Author of Ed Engoron’s Choclatique, Running Press, 2011
It was in the late ‘60’s. Jim Jordon and I hopped on to a United Airlines plane—first class no less—and headed off to Chicago. Jim was a famous commercial director and I was the house art director at Cascade Pictures. We were going to meet with the president of the Curtiss Candy Company about designing and producing their first television commercial for Baby Ruth Candy. I had my sketches and story boards all packed up and Jim had his smile and wit. The meeting went well and we were hired. When we left, we were both given a gift box of Curtiss Candy products (Baby Ruth, Oh Henry, Butterfingers). I was never bashful about eating candy bars of any kind (still not), and a Baby Ruth was no exception. I loved the flavor combination of real chocolate, nougat and peanuts. The following recipe is a very good imitation of a great American tradition—Baby Ruth.
Prep Time: 15 minutes
Ready In: 30 minutes
Yield: About 18 bars
1 cup peanut butter (I like Skippy)
1 cup light corn syrup (Karo)
1/2 cup packed brown sugar
1/2 cup granulated sugar
6 cups corn flakes cereal (or you can also use crispy puffed rice)
1 cup Choclatique Dark Chocolate Chips
1 cup salted Virginia peanuts
2 cups of Choclatique Heirloom Milk Chocolate Pastilles, melted
- Butter a 9 x 13-inch baking dish.
- In a large saucepan over medium heat, combine the peanut butter, corn syrup, brown sugar and white sugar. Cook, stirring occasionally, until smooth. Remove from heat and quickly mix in the corn flakes, chocolate chips and peanuts until evenly coated.
- Press the entire mixture gently into the prepared baking dish. Allow to cool completely before cutting into bars.
- Melt the milk chocolate chips in a double boiler or in a microwave oven.
- Roll the bars into individual round logs and dip them into the melted milk chocolate to enrobe.
- Place them on waxed paper to let them set-up. Eat immediately or twist-wrap them in wax paper to savor later on.

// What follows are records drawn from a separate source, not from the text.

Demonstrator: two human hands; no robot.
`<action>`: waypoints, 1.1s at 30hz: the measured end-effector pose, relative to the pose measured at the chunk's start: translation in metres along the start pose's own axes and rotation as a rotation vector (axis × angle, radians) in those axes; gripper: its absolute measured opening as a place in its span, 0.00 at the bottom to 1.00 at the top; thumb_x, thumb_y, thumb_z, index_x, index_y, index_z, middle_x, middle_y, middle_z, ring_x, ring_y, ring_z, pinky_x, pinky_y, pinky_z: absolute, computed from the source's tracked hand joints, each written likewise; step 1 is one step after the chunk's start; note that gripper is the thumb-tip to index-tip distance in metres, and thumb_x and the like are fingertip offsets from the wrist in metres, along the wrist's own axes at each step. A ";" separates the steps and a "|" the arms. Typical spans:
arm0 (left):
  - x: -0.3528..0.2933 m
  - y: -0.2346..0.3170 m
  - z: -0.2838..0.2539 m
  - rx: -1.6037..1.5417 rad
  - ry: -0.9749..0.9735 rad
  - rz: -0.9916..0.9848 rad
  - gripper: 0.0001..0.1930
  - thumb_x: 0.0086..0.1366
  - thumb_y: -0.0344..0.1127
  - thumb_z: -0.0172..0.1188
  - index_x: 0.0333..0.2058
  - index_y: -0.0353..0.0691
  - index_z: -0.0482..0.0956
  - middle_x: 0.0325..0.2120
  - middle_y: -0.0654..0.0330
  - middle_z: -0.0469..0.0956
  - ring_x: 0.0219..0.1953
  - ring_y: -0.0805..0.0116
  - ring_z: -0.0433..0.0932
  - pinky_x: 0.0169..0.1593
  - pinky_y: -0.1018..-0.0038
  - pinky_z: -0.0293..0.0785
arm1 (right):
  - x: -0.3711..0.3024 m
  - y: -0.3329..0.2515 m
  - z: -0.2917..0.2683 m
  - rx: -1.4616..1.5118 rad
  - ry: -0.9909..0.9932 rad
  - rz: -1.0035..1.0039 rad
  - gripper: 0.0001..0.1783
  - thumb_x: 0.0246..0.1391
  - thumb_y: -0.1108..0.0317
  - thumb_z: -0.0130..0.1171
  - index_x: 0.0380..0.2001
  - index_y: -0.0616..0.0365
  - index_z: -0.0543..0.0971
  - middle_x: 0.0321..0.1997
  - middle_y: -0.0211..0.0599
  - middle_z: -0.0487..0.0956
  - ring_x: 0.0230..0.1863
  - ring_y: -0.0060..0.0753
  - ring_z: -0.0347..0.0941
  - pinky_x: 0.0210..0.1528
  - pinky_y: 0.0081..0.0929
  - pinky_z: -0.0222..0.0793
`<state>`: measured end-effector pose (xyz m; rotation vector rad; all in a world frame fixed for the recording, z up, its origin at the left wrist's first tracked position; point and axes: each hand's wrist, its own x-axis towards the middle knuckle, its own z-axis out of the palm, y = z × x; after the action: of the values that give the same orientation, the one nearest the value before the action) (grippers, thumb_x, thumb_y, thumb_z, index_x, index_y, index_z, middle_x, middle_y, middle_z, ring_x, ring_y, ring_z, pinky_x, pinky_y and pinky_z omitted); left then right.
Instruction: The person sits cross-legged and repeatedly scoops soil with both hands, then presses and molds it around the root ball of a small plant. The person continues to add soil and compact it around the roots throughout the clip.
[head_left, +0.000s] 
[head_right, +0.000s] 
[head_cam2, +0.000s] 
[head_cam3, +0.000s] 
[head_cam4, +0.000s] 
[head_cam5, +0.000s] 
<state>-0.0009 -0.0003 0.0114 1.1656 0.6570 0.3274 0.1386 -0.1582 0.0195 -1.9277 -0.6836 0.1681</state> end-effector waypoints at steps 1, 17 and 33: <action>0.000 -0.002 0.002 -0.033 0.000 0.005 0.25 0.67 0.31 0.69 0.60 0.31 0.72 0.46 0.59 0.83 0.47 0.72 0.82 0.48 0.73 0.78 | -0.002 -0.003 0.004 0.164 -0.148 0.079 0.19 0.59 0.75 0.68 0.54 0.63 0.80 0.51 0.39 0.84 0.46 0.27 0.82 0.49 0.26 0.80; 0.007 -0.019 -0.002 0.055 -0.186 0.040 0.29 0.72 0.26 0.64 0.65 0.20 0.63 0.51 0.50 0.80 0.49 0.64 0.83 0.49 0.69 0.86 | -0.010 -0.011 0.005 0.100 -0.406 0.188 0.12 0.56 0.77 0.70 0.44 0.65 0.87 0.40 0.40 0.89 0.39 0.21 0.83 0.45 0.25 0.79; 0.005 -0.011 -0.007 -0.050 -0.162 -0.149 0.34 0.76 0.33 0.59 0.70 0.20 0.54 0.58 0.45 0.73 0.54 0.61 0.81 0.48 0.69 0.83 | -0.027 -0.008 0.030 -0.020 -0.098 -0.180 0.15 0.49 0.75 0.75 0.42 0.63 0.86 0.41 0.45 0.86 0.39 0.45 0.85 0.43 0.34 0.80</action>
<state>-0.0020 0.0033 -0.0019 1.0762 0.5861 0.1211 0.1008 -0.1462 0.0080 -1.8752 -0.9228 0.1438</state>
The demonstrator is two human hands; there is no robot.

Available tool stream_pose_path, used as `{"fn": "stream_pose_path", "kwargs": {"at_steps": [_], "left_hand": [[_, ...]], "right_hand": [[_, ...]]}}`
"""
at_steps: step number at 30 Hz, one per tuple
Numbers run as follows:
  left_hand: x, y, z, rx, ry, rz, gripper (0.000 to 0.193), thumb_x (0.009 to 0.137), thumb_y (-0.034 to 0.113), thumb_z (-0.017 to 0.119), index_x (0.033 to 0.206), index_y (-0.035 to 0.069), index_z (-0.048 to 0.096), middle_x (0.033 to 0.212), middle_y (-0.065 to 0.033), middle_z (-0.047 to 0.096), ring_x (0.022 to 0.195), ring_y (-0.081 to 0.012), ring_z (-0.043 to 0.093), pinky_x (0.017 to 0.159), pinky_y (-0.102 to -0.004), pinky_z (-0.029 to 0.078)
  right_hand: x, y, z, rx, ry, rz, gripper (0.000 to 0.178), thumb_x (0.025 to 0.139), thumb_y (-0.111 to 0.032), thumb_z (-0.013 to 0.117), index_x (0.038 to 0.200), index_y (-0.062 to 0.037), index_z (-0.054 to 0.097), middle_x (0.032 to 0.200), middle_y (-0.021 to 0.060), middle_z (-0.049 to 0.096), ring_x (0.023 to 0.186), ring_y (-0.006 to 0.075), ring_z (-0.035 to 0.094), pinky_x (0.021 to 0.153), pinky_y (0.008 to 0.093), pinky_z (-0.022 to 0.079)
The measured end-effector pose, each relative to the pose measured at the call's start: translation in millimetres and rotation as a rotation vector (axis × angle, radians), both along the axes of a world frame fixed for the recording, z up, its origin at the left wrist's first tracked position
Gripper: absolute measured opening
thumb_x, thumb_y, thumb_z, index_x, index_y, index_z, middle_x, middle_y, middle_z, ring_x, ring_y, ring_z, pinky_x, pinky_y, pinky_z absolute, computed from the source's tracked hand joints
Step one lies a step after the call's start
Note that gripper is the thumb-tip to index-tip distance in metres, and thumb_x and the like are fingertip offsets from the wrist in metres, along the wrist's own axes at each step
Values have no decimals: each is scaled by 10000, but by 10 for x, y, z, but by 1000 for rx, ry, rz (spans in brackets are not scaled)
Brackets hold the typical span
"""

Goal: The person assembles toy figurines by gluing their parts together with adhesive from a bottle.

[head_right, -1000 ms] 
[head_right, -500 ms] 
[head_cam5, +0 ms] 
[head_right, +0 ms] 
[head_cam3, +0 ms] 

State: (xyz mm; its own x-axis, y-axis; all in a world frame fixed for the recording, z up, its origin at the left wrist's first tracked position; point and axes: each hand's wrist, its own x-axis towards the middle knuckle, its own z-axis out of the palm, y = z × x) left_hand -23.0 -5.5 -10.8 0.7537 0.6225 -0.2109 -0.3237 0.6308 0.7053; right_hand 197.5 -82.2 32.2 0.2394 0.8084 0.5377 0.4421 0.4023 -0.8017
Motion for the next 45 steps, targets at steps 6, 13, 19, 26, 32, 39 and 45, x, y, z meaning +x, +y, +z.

The Baby Ruth Back Story: Do you know how the Baby Ruth got its name? Although the name of the candy bar sounds a lot like the name of the famous baseball player, Babe Ruth, the Curtiss Candy Company claimed it was named after President Grover Cleveland’s daughter, Ruth. The candy maker named the bar “Baby Ruth” in 1921, as Babe Ruth’s fame was on the rise, over 30 years after President Cleveland had left the White House. The company did not negotiate an endorsement deal with the Babe. Was the story true or was it a devious way to avoid having to pay the Babe any royalties? Or, was it actually named after the granddaughter of Mr. and Mrs. George Williamson, the candy makers who actually developed and sold the original formula to Curtiss Candy in 1921?
Note: Baby Ruth is a registered trademark of NestleUSA.